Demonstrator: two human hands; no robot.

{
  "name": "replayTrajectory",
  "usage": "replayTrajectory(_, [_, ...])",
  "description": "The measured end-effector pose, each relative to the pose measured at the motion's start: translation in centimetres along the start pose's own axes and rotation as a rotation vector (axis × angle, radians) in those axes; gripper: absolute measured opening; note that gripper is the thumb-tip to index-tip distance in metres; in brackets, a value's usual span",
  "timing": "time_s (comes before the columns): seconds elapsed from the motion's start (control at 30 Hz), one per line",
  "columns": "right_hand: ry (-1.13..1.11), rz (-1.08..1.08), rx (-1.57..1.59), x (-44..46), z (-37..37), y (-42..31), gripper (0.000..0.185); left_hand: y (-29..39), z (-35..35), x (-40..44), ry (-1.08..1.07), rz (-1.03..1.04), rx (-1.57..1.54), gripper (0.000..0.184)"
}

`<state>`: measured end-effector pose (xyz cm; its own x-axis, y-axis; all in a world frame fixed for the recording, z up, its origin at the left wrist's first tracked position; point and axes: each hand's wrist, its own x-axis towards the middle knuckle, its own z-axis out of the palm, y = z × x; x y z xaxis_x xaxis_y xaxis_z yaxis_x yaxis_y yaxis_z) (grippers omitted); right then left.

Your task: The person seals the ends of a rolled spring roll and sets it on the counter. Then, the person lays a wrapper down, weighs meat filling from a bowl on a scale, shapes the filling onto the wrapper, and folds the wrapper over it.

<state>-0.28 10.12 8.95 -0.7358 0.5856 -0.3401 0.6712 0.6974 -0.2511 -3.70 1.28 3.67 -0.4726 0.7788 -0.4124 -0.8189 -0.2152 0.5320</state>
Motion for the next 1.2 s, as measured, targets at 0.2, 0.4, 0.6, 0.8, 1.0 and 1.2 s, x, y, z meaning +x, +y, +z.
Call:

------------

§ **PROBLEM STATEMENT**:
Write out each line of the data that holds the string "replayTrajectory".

§ **FINISHED TASK**:
  "name": "replayTrajectory",
  "usage": "replayTrajectory(_, [_, ...])",

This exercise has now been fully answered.